Por: Alberto Aranguibel B.

El poeta se desgarra en íntimo lamento ante el encuentro cercano con la soledad más profunda y lacerante que pueda concebir la mente humana. La del adiós definitivo del mundo de los vivos.

En su verso describe el lúgubre ámbito mortuorio al que se enfrenta, enumerando una a una las impresiones que le causan la quietud del cuerpo, las tenebrosas siluetas que generan los velones dispuestos en pequeños vasos de vidrio en el piso, junto al frío catafalco.

Absorto en sus cavilaciones, detalla el paso de las gentes que conducen el cajón hacia la capilla donde las almas caritativas que le acompañaban le dejarán a solas para que le sean impartidos los últimos salmos.

Es allí, en medio de la sobrecogedora inmensidad de los templos cuando están vacíos, cuando siente el horror de sentirse irremediablemente embargado por la soledad, sin que nada pueda ya permitirte recrear ni siquiera un suspiro de alguna antigua vitalidad.

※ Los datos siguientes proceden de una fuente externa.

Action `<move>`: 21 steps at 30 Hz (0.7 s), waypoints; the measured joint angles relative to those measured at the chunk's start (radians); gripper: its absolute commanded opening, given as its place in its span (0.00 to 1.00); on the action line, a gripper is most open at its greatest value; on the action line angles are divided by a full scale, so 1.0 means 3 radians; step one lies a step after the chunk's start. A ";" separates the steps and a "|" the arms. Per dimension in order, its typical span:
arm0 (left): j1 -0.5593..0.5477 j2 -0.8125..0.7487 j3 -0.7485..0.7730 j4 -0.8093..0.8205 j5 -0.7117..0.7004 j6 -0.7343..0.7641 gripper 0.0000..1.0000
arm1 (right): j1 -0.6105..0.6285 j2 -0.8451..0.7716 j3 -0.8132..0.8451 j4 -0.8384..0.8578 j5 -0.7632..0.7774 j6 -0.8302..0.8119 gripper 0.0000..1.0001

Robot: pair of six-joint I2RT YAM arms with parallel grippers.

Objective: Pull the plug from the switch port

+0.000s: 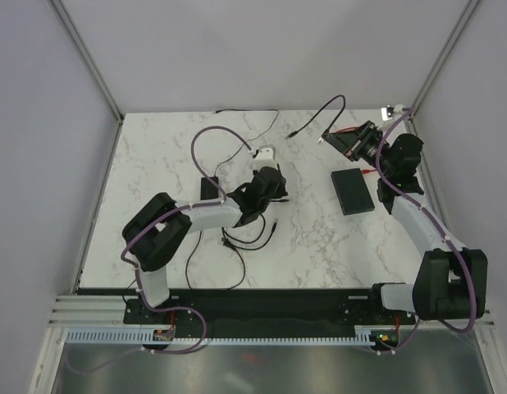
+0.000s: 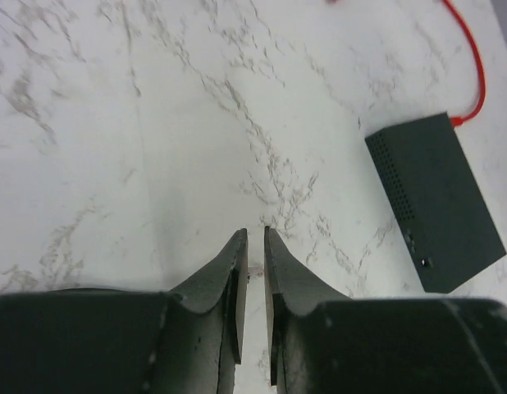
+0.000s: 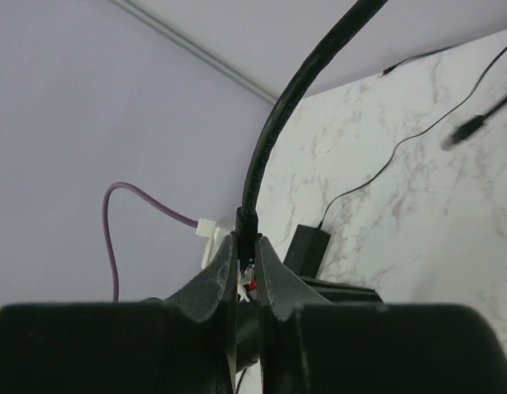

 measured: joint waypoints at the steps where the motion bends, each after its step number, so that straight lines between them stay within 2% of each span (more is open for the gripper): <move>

Entonces es cuando estalla en su cerebro la angustiada revelación que él resume con la suprema fuerza de la poesía… ¡Dios mío… qué solos se quedan los muertos!

De haber presenciado Bécquer la estrepitosa decadencia del otrora presidente de Narnia, que un día, apenas se hubo juramentado como presidente en una plaza, se consideró a sí mismo el centro de universo pero que ahora ni los perros voltean hacia él para mearle las pantorrillas, seguramente habría escrito un texto todavía mucho más desgarrador que aquel impactante poema Rima LXXIII con el que pasó a la posteridad como uno de los más grandes cultores de la lengua de Cervantes.

Tendría que ser así, porque no puede haber sobre la tierra una soledad más dolorosa que la que debe estar sufriendo hoy el autojuramentado.

El estudio de opinión de Polianalítica, difundido esta semana, donde casi nadie lo reconoce ya como presidente, igual que lo desprecian los gobiernos de aquellos países que un día lo reconocieron, y hasta los mismos medios de comunicación que lo encumbraron, pone en evidencia la cruda realidad del abandono en el que ha sido postrado el pobre farsante presidencial.

Al verlo hoy es inevitable recordar al poeta:

Tan medroso y triste

tan oscuro y yerto

todo se encontraba que pensé un momento

¡Dios mío, que solos se quedan los muertos!”.